The more I think of the act of creation, the more I realize that crocheting is, in fact, quite crude and boring (if restful). Simple black-and-white rules, working with dead stuff, humph. Cooking, which (for me) involves a certain amount of messing around and making things up as I go along, is more creative. Agreed, the chances of disaster are also greater, but I'm a good cook and I rarely screw up.

And then there's parenting. Boy, if you want to talk about working creatively with the luck of the draw, not being able to run the process or inflict your will on the product--talk about co-creating with something with a will of its own, riding chance like a boat in white water....

God isn't our Clockmaker; God is our Creator, a giver not of my-way-or-the-highway directions but of the lightest and most loving touch now and then. He leaves us entirely free to make our own decisions, just as he leaves nature free with contingency and chanciness, because that is a higher order of creativity, and because God--who knows these things--trusts that it will all turn out just fine in the end, however bad it may look in the short term.

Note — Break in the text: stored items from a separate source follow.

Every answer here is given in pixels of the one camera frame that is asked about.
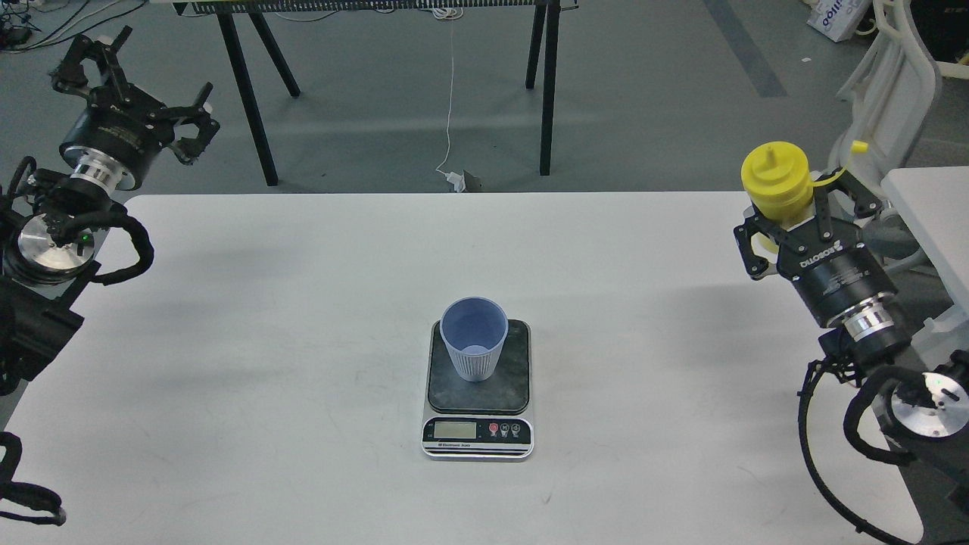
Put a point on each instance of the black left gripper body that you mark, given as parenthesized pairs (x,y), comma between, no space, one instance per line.
(113,150)

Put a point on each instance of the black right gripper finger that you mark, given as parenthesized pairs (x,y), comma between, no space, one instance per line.
(840,195)
(761,241)

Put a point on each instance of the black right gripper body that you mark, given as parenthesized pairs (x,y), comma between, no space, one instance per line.
(832,275)

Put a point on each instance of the yellow squeeze bottle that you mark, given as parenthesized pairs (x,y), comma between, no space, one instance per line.
(777,178)

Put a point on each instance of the blue ribbed plastic cup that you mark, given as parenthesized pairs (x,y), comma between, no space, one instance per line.
(474,331)

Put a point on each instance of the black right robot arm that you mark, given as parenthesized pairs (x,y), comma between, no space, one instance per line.
(914,419)

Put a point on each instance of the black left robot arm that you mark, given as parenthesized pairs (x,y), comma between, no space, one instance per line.
(63,231)

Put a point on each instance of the digital kitchen scale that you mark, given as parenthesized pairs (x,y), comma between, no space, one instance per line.
(490,420)

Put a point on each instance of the white office chair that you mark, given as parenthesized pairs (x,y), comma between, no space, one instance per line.
(891,92)

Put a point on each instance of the white printed bag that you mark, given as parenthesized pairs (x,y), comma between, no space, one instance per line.
(839,21)

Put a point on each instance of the white power adapter plug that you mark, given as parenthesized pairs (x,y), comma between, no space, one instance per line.
(456,181)

And so we are free to play with what God gives us--to become more and more deeply God's creatures, working with him in the process of creation, willing ourselves to be formed and re-formed. Or, conversely, to go off in some entirely different creation, just as we choose. God leaves us free. With care and practice and a willingness to bend, we can listen for God's directions, whispered softly. But God does not shout, or play the drillmaster, or jam us into a single mold. God does not keep us under God's thumb, because ultimately, God trusts that God's will will be done, and that we too will come round right in the end. Besides, what's the fun in running a bunch of automata?

The yarn on the table has no will of its own. It goes where I want it to go, and if the pattern screws up, it's my fault, not the yarn's, because the yarn has no say in the matter. I have a will of my own. It can go where I want to go, or it can go where God whispers it should go, and often the latter is harder than the former. But sometimes, God's will does indeed lead me into places of green pastures beside still waters, and when it doesn't, I know God will bring me out right in the end.

We're in this together, God and I: he wants my consent and is willing to trust me, and I accept that his will involves freedom and chance, as well a purpose too big for me to see, from where I stand. And I trust God.

We're dancing, God and I, and only in the life to come will I know what the pattern truly is. But I can dance securely, for God is beneath my feet and in the air around me, my Creator and my Lover--source of all serindipity (for what else is grace?) and a place of truest safety, even in the chanciness of this life.